**PROBLEM**
Print the data below exactly as it stands, and keep the pictures out.

**MATERIALS PROVIDED**
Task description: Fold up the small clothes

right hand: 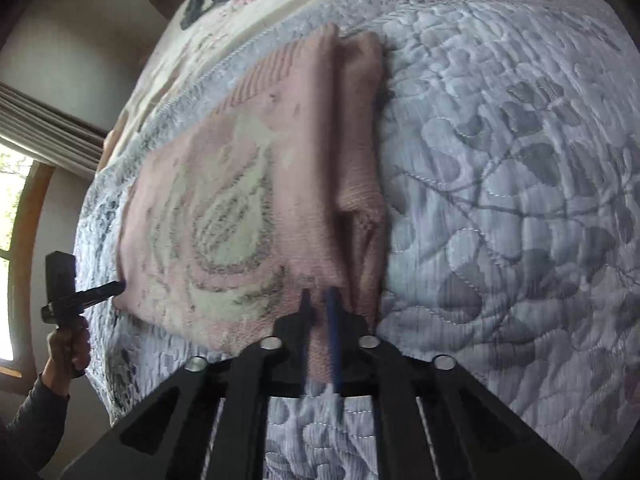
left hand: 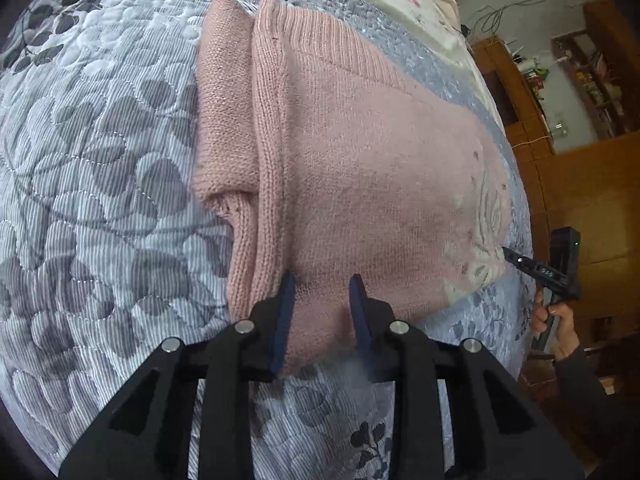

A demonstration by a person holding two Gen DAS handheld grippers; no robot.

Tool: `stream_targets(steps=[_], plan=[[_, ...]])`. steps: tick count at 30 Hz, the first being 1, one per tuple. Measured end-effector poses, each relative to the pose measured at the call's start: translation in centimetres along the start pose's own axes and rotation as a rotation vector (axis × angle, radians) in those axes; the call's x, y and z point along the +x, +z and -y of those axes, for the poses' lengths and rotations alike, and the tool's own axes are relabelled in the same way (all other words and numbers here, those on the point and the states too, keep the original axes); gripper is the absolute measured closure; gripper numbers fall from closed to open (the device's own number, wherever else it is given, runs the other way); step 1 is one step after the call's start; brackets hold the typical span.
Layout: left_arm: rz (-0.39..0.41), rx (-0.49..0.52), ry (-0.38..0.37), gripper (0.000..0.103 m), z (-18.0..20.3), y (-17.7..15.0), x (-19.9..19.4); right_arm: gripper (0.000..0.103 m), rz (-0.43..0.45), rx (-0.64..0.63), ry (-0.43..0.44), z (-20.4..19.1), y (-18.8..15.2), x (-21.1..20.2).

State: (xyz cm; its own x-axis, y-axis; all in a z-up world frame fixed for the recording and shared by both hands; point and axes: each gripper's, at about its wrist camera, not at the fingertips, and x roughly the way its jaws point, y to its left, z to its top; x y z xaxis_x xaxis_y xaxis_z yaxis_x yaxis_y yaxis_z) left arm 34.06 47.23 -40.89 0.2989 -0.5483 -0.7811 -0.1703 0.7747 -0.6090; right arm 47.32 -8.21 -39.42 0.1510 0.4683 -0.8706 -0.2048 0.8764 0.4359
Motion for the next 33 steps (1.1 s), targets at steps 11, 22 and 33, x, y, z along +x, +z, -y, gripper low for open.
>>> stream_targets(steps=[11, 22, 33], plan=[[0.072, -0.119, 0.051, 0.015, -6.1, 8.3, -10.6, 0.019, 0.200, -0.864, -0.426, -23.0, -12.6, -1.0], [-0.012, -0.169, -0.027, 0.016, -8.0, 15.3, -2.5, 0.021, 0.256, -1.172, -0.531, -35.4, -18.0, 11.9], [-0.116, -0.059, -0.194, 0.018, -4.4, 19.2, 4.8, 0.022, 0.283, -1.148, -0.595, -36.4, -15.3, 17.6]])
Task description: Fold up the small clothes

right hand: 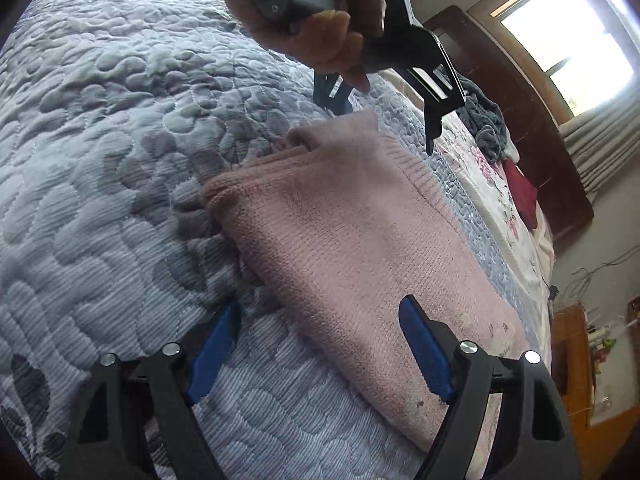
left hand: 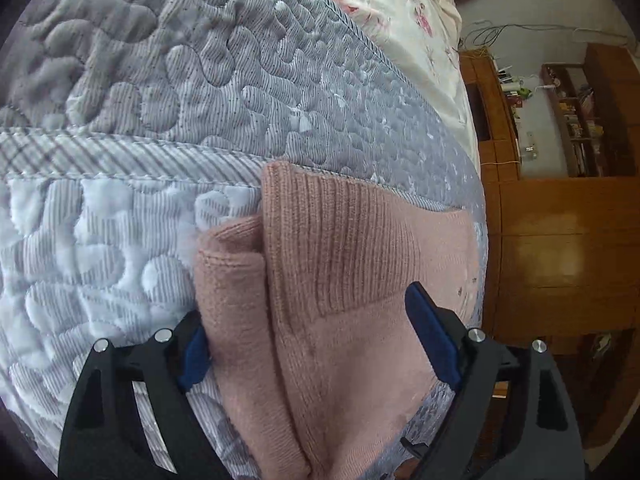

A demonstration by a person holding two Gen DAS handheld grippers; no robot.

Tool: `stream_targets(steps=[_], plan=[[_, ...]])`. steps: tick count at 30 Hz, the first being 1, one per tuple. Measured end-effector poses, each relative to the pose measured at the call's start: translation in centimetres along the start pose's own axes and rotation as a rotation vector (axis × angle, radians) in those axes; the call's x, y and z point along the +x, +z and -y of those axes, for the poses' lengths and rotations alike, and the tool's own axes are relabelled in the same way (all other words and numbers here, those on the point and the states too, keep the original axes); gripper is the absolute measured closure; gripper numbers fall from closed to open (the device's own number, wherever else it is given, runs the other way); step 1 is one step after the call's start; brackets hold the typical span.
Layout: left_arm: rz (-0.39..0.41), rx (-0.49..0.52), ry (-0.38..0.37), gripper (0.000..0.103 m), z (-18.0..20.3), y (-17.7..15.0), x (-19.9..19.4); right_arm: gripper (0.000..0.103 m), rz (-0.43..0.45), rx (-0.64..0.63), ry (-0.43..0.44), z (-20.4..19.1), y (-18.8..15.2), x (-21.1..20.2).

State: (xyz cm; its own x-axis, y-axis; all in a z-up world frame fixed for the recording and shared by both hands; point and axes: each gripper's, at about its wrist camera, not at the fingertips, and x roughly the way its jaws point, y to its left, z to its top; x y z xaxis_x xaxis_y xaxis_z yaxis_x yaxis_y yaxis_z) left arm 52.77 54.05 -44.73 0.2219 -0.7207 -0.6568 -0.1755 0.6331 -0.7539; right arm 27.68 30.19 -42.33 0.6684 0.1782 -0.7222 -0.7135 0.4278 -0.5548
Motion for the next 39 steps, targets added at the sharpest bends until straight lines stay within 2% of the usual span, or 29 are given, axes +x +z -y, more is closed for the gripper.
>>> stream_targets(steps=[1, 3, 4, 5, 7, 8, 10, 12, 15, 20, 30, 34, 39], plan=[[0.004, -0.005, -0.006, 0.019, 0.2, 0.2, 0.3, 0.022, 0.007, 0.002, -0.006, 0.0, 0.4, 0.3], [0.007, -0.017, -0.011, 0.028, 0.3, 0.7, 0.7, 0.027, 0.020, 0.011, -0.013, 0.0, 1.4, 0.8], [0.002, -0.021, -0.015, 0.044, 0.4, 0.8, 0.9, 0.028, 0.020, 0.019, -0.012, 0.1, 2.0, 1.2], [-0.005, -0.027, -0.019, 0.056, 0.3, 1.0, 1.1, 0.030, 0.024, 0.028, -0.012, 0.1, 2.5, 1.4], [-0.009, -0.041, -0.011, 0.068, 0.0, 1.1, 1.2, 0.037, 0.036, 0.039, -0.012, 0.0, 3.2, 1.6], [-0.006, -0.053, -0.011, 0.077, -0.2, 1.1, 1.0, 0.047, 0.037, 0.043, -0.003, -0.1, 3.5, 1.7], [0.007, -0.073, -0.012, 0.082, -0.6, 0.9, 0.7, 0.069, 0.036, 0.057, 0.022, -0.2, 3.9, 2.1], [0.022, -0.073, -0.008, 0.083, -0.3, 0.7, 0.4, 0.081, 0.037, 0.073, 0.035, -0.1, 4.1, 2.1], [0.042, -0.071, -0.007, 0.084, 0.7, 0.6, -0.1, 0.090, 0.063, 0.141, 0.060, 1.0, 4.2, 1.3], [0.061, -0.059, 0.024, 0.085, 3.0, 0.8, -1.2, 0.092, 0.098, 0.267, 0.083, 3.6, 4.4, -0.9], [0.098, 0.022, 0.083, 0.085, 12.8, 2.8, -2.9, 0.093, 0.173, 0.487, 0.084, 9.8, 4.2, -5.6], [0.092, 0.060, 0.129, 0.085, 16.3, 3.0, -2.8, 0.093, 0.183, 0.531, 0.076, 11.9, 3.8, -6.8], [0.079, 0.085, 0.175, 0.085, 18.7, 3.1, -2.5, 0.093, 0.191, 0.595, 0.080, 14.0, 2.9, -7.9]])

**RESULT BELOW**
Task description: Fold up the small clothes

right hand: 
left hand: 

A demonstration by a person holding two Gen DAS handheld grippers; no robot.

Tool: `stream_targets(steps=[_], plan=[[_, ...]])`. steps: tick count at 30 Hz, the first being 1, one per tuple. Measured end-effector poses, each relative to the pose measured at the call's start: translation in centimetres along the start pose's own axes and rotation as a rotation vector (axis × angle, radians) in those axes; the call's x, y and z point along the +x, +z and -y of those axes, for the poses' lengths and rotations alike, and the tool's own axes are relabelled in the same way (all other words and numbers here, those on the point and the states too, keep the original axes); gripper is the absolute measured closure; gripper numbers fall from closed to open (the device's own number, wherever else it is given, runs the other way); step 1 is one step after the call's start; brackets hold the typical span.
Layout: left_arm: rz (-0.39..0.41), rx (-0.49..0.52), ry (-0.38..0.37), gripper (0.000..0.103 m), z (-18.0..20.3), y (-17.7..15.0), x (-19.9..19.4); right_arm: gripper (0.000..0.103 m), rz (-0.43..0.45), rx (-0.64..0.63), ry (-0.43..0.44), z (-20.4..19.1), y (-18.8..15.2), x (-21.1..20.2).

State: (xyz cm; its own x-axis, y-axis; all in a z-up world frame fixed for the recording and shared by both hands; point and axes: each gripper's, at about its wrist camera, not at the fingertips, and x roughly the way its jaws point, y to its left, z to its top; x y z xaxis_x xaxis_y xaxis_z yaxis_x yaxis_y yaxis_z) left arm 34.06 47.23 -40.89 0.2989 -0.5483 -0.7811 -0.1703 0.7747 -0.6090; right arm 47.32 -8.21 -39.42 0.1510 0.4683 -0.8706 -0.2048 0.8764 0.4359
Motion for the next 33 steps (1.1 s), targets at steps 11, 22 and 33, x, y, z along +x, +z, -y, gripper low for open.
>>> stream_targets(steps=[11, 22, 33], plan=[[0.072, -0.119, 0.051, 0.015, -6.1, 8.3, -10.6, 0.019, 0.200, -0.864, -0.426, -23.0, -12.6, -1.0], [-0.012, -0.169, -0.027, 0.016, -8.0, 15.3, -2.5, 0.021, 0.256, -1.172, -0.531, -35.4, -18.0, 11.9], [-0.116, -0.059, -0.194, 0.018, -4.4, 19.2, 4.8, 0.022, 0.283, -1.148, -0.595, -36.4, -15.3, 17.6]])
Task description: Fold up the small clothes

right hand: 
left hand: 

A demonstration by a person holding two Gen DAS handheld grippers; no robot.

Tool: `stream_targets(steps=[_], plan=[[_, ...]])`. steps: tick count at 30 Hz, the first being 1, one per tuple. Measured end-effector poses, each relative to the pose measured at the call's start: translation in centimetres along the start pose's own axes and rotation as a rotation vector (axis × angle, radians) in those axes; the call's x, y and z point along the +x, +z and -y of those axes, for the poses' lengths and rotations alike, and the tool's own axes are relabelled in the same way (all other words and numbers here, those on the point and the states too, keep the original axes); gripper is the absolute measured closure; gripper numbers fall from closed to open (the device's own number, wherever else it is given, runs the other way); step 1 is one step after the call's start; brackets hold the typical span.
Layout: left_arm: rz (-0.39..0.41), rx (-0.49..0.52), ry (-0.38..0.37), gripper (0.000..0.103 m), z (-18.0..20.3), y (-17.7..15.0), x (-19.9..19.4); right_arm: gripper (0.000..0.103 m), rz (-0.43..0.45), rx (-0.64..0.63), ry (-0.43..0.44), z (-20.4..19.1), y (-18.8..15.2), x (-21.1..20.2).

State: (xyz cm; its own x-axis, y-axis; all in a z-up world frame fixed for the recording and shared by both hands; point and axes: each gripper's, at about its wrist camera, not at the fingertips, and x roughly the way its jaws point, y to its left, z to its top; x y z xaxis_x xaxis_y xaxis_z yaxis_x yaxis_y yaxis_z) left arm 52.77 54.05 -44.73 0.2219 -0.7207 -0.6568 -0.1755 0.6331 -0.7539; right arm 27.68 30.19 -42.33 0.6684 0.1782 -0.7222 -0.7135 0.4278 -0.5548
Motion for the next 39 steps, targets added at the sharpest bends until straight lines stay within 2% of the usual span, or 29 are given, axes +x +z -y, more is closed for the gripper.
>>> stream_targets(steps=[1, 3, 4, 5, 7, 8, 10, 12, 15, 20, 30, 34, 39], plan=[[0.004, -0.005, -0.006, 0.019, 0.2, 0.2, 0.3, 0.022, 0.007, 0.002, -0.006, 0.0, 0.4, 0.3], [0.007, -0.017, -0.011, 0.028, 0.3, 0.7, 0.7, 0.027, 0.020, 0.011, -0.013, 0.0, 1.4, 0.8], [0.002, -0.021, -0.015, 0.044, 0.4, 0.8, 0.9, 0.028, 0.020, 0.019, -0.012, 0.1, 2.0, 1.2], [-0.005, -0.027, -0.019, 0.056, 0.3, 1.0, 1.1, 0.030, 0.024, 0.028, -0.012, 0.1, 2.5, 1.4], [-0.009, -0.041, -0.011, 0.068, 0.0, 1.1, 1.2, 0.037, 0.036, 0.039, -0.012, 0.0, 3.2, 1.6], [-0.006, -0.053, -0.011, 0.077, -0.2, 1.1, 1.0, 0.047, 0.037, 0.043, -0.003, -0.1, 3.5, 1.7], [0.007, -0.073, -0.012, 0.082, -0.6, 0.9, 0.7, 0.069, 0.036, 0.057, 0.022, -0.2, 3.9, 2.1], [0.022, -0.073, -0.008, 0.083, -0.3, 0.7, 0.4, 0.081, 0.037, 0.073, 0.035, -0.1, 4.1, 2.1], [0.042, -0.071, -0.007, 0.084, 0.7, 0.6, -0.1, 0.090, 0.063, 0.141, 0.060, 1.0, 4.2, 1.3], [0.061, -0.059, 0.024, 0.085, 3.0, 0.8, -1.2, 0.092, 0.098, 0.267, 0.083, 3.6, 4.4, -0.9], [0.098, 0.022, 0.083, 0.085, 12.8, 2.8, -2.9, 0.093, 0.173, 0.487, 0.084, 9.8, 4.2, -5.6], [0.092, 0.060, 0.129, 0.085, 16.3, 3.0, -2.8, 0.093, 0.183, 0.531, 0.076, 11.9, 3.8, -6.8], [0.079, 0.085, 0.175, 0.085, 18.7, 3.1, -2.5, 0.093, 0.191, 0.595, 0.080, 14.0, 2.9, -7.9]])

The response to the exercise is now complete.